**TASK ITEM:**
For this exercise, please reproduce the records below word for word, from the first line through the line with "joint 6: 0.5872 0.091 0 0".

**GIVEN INFORMATION:**
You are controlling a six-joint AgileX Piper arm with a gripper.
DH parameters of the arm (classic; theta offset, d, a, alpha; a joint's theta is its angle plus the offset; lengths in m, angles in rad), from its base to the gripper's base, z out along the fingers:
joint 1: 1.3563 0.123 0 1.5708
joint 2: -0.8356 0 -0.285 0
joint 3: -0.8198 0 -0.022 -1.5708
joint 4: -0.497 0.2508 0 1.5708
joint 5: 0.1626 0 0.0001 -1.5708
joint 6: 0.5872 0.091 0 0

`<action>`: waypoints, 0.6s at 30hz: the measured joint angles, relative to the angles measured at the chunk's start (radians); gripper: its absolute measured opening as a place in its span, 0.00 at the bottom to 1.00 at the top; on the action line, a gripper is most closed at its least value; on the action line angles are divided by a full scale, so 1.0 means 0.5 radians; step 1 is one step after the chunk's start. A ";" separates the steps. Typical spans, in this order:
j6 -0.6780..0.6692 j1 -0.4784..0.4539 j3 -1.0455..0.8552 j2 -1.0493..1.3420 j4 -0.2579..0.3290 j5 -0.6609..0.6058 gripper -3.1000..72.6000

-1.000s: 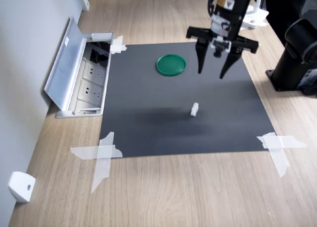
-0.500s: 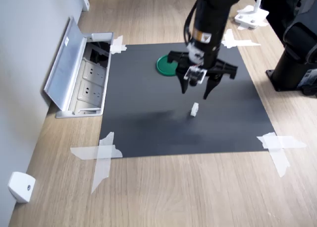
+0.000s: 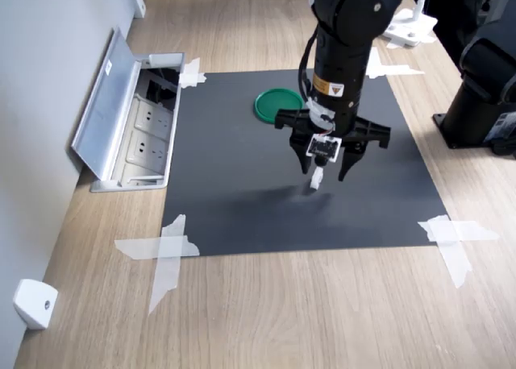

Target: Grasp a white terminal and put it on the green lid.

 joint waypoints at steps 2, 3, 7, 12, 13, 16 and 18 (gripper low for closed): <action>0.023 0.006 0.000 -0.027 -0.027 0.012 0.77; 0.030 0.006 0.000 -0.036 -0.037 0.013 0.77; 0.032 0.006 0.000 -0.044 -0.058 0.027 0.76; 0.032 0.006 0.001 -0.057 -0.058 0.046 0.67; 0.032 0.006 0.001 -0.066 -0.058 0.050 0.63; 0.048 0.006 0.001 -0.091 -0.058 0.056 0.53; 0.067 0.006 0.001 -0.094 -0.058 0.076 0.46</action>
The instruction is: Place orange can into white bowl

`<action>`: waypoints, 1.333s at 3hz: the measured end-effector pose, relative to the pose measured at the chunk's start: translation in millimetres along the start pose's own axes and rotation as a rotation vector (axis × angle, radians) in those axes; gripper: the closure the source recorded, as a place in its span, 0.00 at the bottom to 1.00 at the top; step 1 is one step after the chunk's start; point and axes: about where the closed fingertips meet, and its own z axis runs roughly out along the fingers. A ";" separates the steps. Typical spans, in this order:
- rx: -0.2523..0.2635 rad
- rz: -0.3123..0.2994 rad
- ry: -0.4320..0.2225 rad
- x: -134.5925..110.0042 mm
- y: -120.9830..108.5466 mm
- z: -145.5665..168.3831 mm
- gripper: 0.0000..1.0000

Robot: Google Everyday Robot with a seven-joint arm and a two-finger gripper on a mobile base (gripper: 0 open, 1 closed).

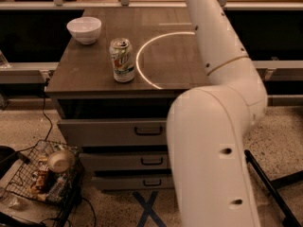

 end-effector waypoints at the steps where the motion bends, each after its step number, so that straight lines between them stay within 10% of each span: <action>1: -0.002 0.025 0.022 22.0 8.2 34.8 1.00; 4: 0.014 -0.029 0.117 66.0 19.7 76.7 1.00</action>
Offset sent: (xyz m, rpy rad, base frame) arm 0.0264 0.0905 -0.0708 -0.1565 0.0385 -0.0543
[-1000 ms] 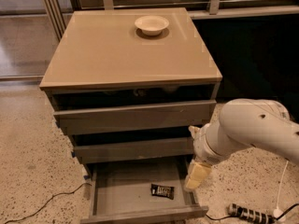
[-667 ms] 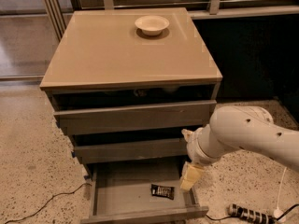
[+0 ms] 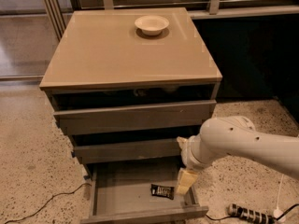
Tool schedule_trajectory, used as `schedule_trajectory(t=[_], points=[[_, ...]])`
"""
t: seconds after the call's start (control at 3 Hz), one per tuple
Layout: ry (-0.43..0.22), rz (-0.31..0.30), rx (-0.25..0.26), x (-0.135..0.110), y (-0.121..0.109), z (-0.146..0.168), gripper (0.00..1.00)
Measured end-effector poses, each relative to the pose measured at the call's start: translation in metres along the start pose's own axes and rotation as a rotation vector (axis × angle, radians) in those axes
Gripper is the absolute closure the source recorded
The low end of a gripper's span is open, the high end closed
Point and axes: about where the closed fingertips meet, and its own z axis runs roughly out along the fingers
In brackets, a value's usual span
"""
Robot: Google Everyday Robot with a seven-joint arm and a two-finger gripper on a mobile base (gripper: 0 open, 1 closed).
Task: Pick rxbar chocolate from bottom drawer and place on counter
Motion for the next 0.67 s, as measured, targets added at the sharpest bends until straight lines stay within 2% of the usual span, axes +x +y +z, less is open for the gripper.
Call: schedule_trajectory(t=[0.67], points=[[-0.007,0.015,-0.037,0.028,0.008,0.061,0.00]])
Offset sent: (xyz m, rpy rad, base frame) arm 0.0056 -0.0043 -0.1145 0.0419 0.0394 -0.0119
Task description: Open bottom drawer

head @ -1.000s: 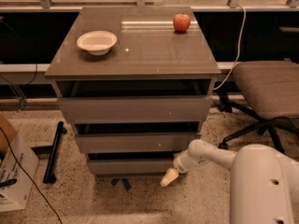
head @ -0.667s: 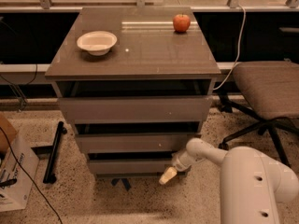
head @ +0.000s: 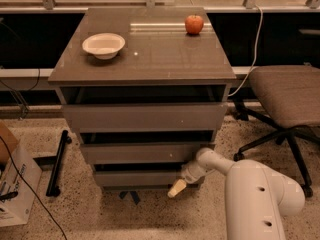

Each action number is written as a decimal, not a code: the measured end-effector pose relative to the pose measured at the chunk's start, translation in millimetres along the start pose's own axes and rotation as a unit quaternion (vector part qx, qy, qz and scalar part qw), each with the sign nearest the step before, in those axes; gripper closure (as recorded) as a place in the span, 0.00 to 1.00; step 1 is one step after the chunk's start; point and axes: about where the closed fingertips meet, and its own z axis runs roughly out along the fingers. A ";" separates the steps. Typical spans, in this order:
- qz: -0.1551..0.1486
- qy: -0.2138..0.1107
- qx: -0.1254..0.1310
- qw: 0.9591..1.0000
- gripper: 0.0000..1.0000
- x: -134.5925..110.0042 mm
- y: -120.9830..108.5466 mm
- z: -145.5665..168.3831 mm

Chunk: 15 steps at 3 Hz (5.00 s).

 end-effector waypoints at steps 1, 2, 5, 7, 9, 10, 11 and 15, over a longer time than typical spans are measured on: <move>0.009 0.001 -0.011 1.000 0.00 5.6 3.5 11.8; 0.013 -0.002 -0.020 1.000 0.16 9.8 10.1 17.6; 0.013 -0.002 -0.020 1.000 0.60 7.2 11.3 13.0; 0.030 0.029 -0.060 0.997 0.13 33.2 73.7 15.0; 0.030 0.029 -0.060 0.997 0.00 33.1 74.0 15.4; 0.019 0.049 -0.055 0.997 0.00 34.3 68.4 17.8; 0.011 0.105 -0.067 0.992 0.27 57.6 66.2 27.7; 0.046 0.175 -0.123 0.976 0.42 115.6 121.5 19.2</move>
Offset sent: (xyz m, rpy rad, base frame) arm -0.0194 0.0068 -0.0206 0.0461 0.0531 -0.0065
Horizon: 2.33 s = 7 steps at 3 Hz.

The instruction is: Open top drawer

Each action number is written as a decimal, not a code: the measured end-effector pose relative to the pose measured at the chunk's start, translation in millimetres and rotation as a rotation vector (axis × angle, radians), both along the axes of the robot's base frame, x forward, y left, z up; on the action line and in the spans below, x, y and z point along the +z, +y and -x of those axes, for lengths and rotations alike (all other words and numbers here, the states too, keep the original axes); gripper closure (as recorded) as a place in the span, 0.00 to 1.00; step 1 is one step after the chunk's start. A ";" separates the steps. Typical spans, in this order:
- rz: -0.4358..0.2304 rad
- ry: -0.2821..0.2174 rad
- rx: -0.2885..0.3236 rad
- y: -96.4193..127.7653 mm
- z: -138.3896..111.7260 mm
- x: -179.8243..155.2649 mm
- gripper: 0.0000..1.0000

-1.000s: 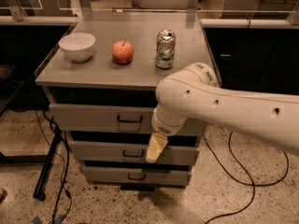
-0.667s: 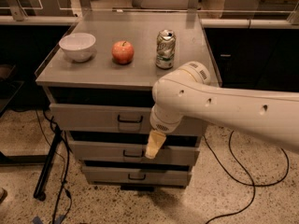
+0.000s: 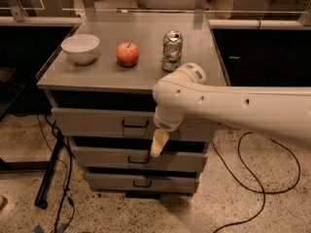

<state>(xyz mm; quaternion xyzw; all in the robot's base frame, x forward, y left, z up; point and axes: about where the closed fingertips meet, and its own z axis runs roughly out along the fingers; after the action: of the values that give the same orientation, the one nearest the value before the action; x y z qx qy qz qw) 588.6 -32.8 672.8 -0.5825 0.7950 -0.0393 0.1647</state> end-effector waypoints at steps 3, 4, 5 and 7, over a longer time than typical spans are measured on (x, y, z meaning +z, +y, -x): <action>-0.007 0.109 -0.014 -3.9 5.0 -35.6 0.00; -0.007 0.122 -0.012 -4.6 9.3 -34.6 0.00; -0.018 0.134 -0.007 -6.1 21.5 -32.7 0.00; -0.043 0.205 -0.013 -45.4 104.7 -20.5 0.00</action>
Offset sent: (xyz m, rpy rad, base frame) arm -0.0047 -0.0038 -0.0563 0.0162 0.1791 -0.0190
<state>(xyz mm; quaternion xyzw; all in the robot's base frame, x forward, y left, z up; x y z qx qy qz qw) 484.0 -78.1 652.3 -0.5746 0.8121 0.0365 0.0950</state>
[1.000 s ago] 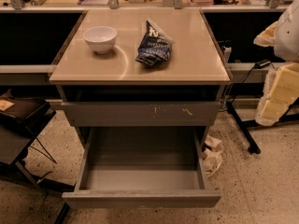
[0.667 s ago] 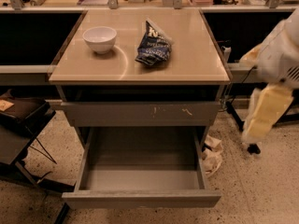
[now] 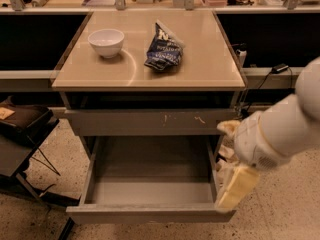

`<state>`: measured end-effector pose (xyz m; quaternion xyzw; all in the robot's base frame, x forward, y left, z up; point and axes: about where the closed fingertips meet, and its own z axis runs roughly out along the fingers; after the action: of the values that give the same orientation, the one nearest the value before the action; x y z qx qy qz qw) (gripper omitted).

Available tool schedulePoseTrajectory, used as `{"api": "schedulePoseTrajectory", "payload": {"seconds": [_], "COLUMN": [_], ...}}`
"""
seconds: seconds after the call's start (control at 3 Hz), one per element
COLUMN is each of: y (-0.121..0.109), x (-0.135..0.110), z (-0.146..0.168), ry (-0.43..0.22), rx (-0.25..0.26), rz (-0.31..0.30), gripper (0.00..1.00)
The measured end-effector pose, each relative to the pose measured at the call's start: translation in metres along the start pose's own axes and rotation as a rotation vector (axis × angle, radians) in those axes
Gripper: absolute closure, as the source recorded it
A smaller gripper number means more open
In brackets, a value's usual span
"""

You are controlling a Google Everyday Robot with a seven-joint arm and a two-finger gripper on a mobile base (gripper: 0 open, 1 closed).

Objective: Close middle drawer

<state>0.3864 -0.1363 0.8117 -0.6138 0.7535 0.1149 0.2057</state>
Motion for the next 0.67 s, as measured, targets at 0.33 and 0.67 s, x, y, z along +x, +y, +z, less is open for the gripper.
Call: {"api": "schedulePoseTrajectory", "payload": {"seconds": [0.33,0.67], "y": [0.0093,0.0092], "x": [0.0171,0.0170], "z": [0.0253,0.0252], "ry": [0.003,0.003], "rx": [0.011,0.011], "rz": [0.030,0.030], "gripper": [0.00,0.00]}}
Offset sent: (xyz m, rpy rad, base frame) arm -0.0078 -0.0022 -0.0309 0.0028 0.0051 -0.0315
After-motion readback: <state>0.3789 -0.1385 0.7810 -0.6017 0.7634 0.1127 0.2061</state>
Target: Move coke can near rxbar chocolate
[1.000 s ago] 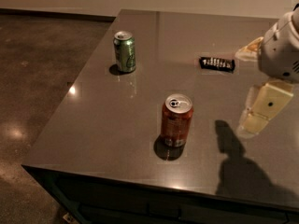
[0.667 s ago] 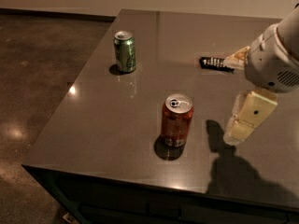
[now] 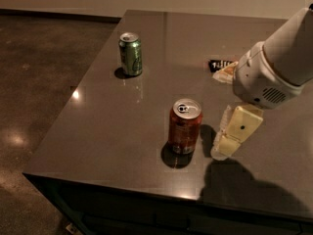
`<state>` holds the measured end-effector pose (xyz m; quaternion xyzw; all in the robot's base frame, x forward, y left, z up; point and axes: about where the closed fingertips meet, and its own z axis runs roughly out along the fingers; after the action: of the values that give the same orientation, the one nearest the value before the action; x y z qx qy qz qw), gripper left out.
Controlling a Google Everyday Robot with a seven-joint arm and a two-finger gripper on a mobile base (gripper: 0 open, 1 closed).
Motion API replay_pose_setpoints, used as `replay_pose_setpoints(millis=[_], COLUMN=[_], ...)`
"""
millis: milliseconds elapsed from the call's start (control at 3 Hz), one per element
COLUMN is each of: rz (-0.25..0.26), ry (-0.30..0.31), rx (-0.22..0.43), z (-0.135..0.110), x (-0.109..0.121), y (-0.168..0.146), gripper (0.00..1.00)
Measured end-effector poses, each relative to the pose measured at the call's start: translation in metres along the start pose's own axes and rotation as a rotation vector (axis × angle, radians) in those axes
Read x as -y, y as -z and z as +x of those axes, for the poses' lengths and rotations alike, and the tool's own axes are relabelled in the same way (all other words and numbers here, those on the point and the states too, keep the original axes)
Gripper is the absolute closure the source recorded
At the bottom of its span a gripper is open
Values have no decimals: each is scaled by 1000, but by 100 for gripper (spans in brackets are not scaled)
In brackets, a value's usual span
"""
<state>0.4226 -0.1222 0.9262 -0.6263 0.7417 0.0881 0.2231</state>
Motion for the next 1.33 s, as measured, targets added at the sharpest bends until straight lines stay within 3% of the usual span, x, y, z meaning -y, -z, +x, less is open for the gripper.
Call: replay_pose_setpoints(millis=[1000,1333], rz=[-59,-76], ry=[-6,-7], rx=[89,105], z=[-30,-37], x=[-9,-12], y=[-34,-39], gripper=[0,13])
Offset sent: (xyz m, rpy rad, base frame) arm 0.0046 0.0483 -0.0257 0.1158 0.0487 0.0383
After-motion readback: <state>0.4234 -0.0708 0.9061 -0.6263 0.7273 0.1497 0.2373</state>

**TASK RESPONSE:**
You are controlling a six-joint AgileX Piper arm with a gripper.
DH parameters of the arm (classic; theta offset, d, a, alpha; a joint's theta is its angle plus the offset; lengths in m, angles in rad), from its base to the gripper's base, z out along the fingers:
joint 1: 1.3563 0.123 0 1.5708
joint 2: -0.8356 0 -0.285 0
joint 3: -0.8198 0 -0.022 -1.5708
joint 4: -0.497 0.2508 0 1.5708
joint 5: 0.1626 0 0.0001 -1.5708
joint 6: 0.5872 0.091 0 0

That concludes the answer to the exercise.